Die Region nimmt den Bruch wahr
Die regionale Bedeutung ist enorm. Venezuela und Kuba waren einst die beiden Säulen des ehrgeizigsten geopolitischen Projekts der Linken des 21. Jahrhunderts auf dem amerikanischen Kontinent. ALBA und Petrocaribe waren nicht nur Institutionen. Sie waren Versuche, eine alternative Landkarte zu entwerfen, auf der Öl, Ärzte, subventionierte Energie, politische Loyalität und anti-US-Rhetorik Washingtons Dominanz herausfordern konnten. Wenn diese Achse schwächer wird, verliert die gesamte regionale Linke einen alten Schwerpunkt. Progressive Regierungen in Lateinamerika mögen zwar noch existieren, doch der Motor Caracas-Havanna scheint nicht mehr in der Lage zu sein, die kontinentale Strategie voranzutreiben. Ohne venezolanisches Öl verschärft sich Kubas Krise. Ohne kubanische Unterstützung verblasst Venezuelas alte revolutionäre Mystik zu einer eher transaktionalen, nationalistischeren und unsichereren Post-Maduro-Ordnung. Alemán sagte, Maduro empfinde Sympathie für Kuba, da er zwischen 1986 und 1987 an einem Zentrum der Kommunistischen Partei in Havanna studiert habe. Er merkte jedoch auch an, dass nicht jeder innerhalb der venezolanischen Machtstrukturen diese Ansicht teile. Die Regierung, so erklärte er gegenüber EFE, sei heterogen und bestehe aus Personen, die nie mit Kuba oder der Tiefe der bilateralen Beziehungen sympathisiert hätten.
Diese interne Vielfalt spielt nun eine Rolle. Die Regierung von Delcy Rodríguez scheint sich unter dem Druck Washingtons und aufgrund innenpolitischer Erfordernisse neu zu orientieren.
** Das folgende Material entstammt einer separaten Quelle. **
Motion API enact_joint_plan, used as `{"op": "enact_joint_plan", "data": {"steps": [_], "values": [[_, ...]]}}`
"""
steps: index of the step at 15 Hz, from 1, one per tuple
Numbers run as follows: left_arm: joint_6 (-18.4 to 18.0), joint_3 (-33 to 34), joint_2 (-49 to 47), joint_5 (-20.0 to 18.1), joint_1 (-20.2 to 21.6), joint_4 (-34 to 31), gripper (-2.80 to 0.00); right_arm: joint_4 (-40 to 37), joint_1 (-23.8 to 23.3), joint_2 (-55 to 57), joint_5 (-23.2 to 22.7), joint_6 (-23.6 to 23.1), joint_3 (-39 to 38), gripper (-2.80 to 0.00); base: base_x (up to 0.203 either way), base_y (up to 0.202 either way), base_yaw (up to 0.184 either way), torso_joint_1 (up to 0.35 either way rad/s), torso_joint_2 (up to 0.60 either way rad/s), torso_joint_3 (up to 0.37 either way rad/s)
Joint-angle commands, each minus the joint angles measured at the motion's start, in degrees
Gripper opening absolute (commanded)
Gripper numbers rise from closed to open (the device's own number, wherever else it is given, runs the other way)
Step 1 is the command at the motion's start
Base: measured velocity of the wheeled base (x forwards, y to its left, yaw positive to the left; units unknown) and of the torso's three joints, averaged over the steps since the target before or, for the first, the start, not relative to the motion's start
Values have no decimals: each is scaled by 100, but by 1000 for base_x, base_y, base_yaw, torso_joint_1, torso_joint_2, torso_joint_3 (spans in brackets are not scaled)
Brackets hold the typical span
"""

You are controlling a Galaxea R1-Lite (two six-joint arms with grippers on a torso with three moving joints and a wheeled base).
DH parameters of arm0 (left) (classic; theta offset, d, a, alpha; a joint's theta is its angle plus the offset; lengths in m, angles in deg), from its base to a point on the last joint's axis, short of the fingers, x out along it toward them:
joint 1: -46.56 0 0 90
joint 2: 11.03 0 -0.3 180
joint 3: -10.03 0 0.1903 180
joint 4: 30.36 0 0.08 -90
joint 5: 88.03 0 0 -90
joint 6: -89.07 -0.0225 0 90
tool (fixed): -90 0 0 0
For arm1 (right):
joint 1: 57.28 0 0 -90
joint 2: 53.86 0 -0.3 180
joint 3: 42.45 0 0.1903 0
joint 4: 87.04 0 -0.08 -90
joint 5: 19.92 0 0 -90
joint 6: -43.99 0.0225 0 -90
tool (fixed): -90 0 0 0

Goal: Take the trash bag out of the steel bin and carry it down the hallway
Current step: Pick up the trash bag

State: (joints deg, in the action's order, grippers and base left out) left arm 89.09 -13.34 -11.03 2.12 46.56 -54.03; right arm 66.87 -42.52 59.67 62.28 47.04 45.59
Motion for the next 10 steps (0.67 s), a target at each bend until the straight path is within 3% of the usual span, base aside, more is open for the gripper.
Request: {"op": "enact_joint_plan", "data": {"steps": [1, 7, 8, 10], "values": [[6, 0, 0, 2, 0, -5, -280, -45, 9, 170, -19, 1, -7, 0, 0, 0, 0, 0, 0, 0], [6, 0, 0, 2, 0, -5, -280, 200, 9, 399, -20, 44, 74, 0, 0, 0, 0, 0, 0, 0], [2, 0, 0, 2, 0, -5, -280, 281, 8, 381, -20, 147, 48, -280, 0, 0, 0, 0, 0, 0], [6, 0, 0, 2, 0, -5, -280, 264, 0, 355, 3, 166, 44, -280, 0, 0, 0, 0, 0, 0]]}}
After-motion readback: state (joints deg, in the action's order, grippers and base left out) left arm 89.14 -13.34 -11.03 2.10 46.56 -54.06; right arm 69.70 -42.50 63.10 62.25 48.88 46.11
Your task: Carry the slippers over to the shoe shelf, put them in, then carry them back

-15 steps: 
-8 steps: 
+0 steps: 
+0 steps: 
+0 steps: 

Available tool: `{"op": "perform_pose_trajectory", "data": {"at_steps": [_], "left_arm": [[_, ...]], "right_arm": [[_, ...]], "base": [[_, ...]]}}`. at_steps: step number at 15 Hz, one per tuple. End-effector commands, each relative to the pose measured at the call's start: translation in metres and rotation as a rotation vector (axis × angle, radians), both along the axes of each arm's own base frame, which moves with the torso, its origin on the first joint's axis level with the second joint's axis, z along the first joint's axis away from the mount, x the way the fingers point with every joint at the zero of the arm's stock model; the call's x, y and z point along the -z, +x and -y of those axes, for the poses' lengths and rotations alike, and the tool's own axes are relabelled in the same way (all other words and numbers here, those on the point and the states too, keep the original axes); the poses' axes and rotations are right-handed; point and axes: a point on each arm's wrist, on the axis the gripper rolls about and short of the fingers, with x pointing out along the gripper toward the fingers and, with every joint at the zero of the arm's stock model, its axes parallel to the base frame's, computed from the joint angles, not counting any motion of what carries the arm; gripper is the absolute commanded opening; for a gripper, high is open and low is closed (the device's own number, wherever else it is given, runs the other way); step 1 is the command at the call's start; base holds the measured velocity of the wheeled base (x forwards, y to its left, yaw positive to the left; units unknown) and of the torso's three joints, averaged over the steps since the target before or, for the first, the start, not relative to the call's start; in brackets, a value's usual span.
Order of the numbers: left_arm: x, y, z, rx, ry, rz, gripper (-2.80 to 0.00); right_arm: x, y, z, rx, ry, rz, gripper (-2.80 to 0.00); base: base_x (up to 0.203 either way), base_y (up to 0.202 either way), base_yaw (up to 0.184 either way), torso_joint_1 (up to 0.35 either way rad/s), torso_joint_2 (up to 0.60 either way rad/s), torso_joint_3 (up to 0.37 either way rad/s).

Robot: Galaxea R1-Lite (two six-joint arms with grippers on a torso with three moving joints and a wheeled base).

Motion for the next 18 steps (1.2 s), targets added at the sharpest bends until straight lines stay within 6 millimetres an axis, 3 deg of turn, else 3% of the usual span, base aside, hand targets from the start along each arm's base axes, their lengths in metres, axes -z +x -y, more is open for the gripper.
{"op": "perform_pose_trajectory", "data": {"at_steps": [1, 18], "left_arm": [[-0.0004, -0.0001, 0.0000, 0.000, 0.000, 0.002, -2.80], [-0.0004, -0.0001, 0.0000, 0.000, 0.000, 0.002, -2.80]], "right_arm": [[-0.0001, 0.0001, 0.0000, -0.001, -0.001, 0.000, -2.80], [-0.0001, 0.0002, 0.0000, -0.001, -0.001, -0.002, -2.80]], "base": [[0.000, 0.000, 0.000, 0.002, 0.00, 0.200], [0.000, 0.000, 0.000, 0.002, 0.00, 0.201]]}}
Für Venezuela mag die Kürzung oder Reduzierung der Verpflichtungen gegenüber Kuba als Pragmatismus, Souveränität oder Überlebensstrategie dargestellt werden. Für Kuba sieht es wie eine Im-Stich-Lassung zum ungünstigsten Zeitpunkt aus. Die Veränderung weckt auch den kubanischen Nationalismus. Alemán argumentierte, dass die Wende in Caracas etwas im kubanischen Nationalgefühl bewegt habe, das er als einigender als die Ideologie selbst und tief vom Antiimperialismus geprägt betrachte. Jede Einmischung in Kubas innere Angelegenheiten, insbesondere mit Gewalt, würde nicht gut aufgenommen werden, warnte er.
Er wies auch die Vorstellung zurück, dass sich eine Intervention nach venezolanischem Vorbild in Kuba leicht wiederholen ließe. „Hier wird es für sie nicht leicht sein, jemanden zu finden, mit dem sie hinter dem Rücken der kubanischen Gesellschaft verhandeln und ein Projekt zum Regierungswechsel starten können“, erklärte Alemán. Das ist die letzte Lehre für die Region. Auf Ideologie aufgebaute Bündnisse können ewig erscheinen, bis der Treibstoff ausgeht. Ausländischer Druck kann Loyalitäten schneller neu ordnen, als Reden erklären können. Und Kuba, das beobachtet, wie sich Venezuela nach Maduros Sturz verändert, sieht darin nicht nur den Verlust eines Partners, sondern eine mögliche Vorwegnahme der gegen sich selbst gerichteten Strategie.